During a mean 9.77 years of follow‐up, there were 254 670 overall CVD events (6.72%): 112 174 cases of MI and 156 675 cases of ischemic stroke. The association between AMD and the risk of CVD (MI and ischemic stroke) is shown in Table 2.

Table 2.

Association Between AMD and the Risk of Cardiovascular Outcome, According to Visual Disability

Variable	Subjects, N	Cases, n	IR per 1000 person‐years	Model 1 (crude)	Model 2	Model 3	Model 4
				HR (95% CI)	aHR (95% CI)	aHR (95% CI)	aHR (95% CI)
Cardiovascular disease, composite of myocardial infraction and ischemic stroke
Non‐AMD	3 746 210	249 914	6.8	1 (Reference)	1 (Reference)	1 (Reference)	1 (Reference)
AMD	43 753	4756	11.6	1.72 (1.67–1.77)*	1.09 (1.06–1.12)*	1.11 (1.07–1.14)*	1.02 (1.00–1.05)
P value				<0.001	<0.001	<0.001	0.101
AMD without visual disability	40 630	4365	11.5	1.69 (1.64–1.74)*	1.08 (1.05–1.11)*	1.09 (1.06–1.13)*	1.01 (0.98–1.04)
AMD with visual disability	3123	391	13.9	2.06 (1.86–2.27)*	1.24 (1.13–1.37)*	1.25 (1.14–1.39)*	1.17 (1.06–1.29)*
P for trend†				<0.001	<0.001	<0.001	0.025
Myocardial infarction
Non‐AMD	3 746 210	110 119	3.0	1 (Reference)	1 (Reference)	1 (Reference)	1 (Reference)
AMD	43 753	2055	4.9	1.67 (1.60–1.74)*	1.14 (1.09–1.19)*	1.15 (1.10–1.20)*	1.05 (1.01–1.10)*
P value				<0.001	<0.001	<0.001	0.020
AMD without visual disability	40 630	1888	4.8	1.65 (1.57–1.72)*	1.13 (1.08–1.18)*	1.14 (1.09–1.19)*	1.04 (1.00–1.09)*
AMD with visual disability	3123	167	5.8	1.97 (1.69–2.29)*	1.28 (1.10–1.49)*	1.29 (1.11–1.50)*	1.18 (1.01–1.37)*
P for trend†				<0.001	<0.001	<0.001	0.009
Ischemic stroke
Non‐AMD	3 746 210	153 614	4.2	1 (Reference)	1 (Reference)	1 (Reference)	1 (Reference)
AMD	43 753	3061	7.4	1.78 (1.72–1.85)*	1.07 (1.04–1.11)*	1.09 (1.05–1.13)*	1.02 (0.98–1.06)
P value				<0.001	<0.001	<0.001	0.332
AMD without visual disability	40 630	2800	7.3	1.75 (1.69–1.82)*	1.06 (1.02–1.10)*	1.08 (1.04–1.12)*	1.00 (0.97–1.04)
AMD with visual disability	3123	261	9.1	2.21 (1.96–2.50)*	1.26 (1.12–1.42)*	1.28 (1.13–1.45)*	1.20 (1.06–1.35)*
P for trend†				<0.001	<0.001	<0.001	0.112

Model 2, adjusted for age and sex; model 3, model 2+adjusted for income, area of residence, body mass index, smoking, alcohol consumption, and regular physical activity; and model 4, model 3+adjusted for hypertension, diabetes, dyslipidemia, and Charlson comorbidity index. aHR indicates adjusted HR; AMD, age‐related macular degeneration; HR, hazard ratio; and IR, incidence rate.

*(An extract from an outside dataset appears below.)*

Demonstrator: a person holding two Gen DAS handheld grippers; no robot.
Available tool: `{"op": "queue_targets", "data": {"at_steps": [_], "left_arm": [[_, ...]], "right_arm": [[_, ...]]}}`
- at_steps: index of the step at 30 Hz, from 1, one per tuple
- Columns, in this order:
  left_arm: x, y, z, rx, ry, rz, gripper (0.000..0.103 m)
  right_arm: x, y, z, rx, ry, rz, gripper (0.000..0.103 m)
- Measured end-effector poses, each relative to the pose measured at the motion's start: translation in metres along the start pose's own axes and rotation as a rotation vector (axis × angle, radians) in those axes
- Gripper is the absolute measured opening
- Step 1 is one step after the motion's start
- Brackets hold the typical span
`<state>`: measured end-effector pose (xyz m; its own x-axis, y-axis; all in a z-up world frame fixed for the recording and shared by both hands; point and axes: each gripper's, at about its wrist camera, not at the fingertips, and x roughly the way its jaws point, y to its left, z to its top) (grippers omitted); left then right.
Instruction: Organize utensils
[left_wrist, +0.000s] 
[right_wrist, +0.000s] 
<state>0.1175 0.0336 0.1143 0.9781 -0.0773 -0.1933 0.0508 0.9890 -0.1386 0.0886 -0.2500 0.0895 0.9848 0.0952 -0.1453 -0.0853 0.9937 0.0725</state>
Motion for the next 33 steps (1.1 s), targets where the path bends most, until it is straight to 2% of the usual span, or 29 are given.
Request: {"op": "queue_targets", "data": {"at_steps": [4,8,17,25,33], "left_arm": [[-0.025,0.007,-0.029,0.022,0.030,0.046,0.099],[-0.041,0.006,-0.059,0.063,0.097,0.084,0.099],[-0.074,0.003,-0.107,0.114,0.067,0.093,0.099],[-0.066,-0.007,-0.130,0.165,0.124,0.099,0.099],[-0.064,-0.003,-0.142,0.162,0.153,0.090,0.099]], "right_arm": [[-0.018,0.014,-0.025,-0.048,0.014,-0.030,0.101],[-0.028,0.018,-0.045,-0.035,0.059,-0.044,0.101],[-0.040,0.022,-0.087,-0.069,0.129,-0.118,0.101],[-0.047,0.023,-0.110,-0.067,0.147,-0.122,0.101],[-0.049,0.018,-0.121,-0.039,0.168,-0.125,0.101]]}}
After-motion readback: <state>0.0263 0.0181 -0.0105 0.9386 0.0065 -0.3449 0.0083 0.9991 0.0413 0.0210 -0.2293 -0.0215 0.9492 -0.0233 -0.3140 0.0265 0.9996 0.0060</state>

^*Statistically significant results.

^† P for trend was calculated by the (adjusted) HRs among control, AMD without visual disability, and AMD with visual disability groups.

AMD was not associated with the risk of overall CVD (aHR, 1.02 [95% CI, 1.00–1.05]; P =0.101). Further analysis that specified AMD by visual disability status demonstrated no increased risk in AMD without visual disability (aHR, 1.01 [95% CI, 0.98–1.04]) and a 17% increased risk for CVD in AMD with visual disability (aHR, 1.17 [95% CI, 1.06–1.29]). In addition, there was a significant trend in the risk of CVD among the non‐AMD, AMD without visual disability, and AMD with visual disability groups ( P for trend=0.025).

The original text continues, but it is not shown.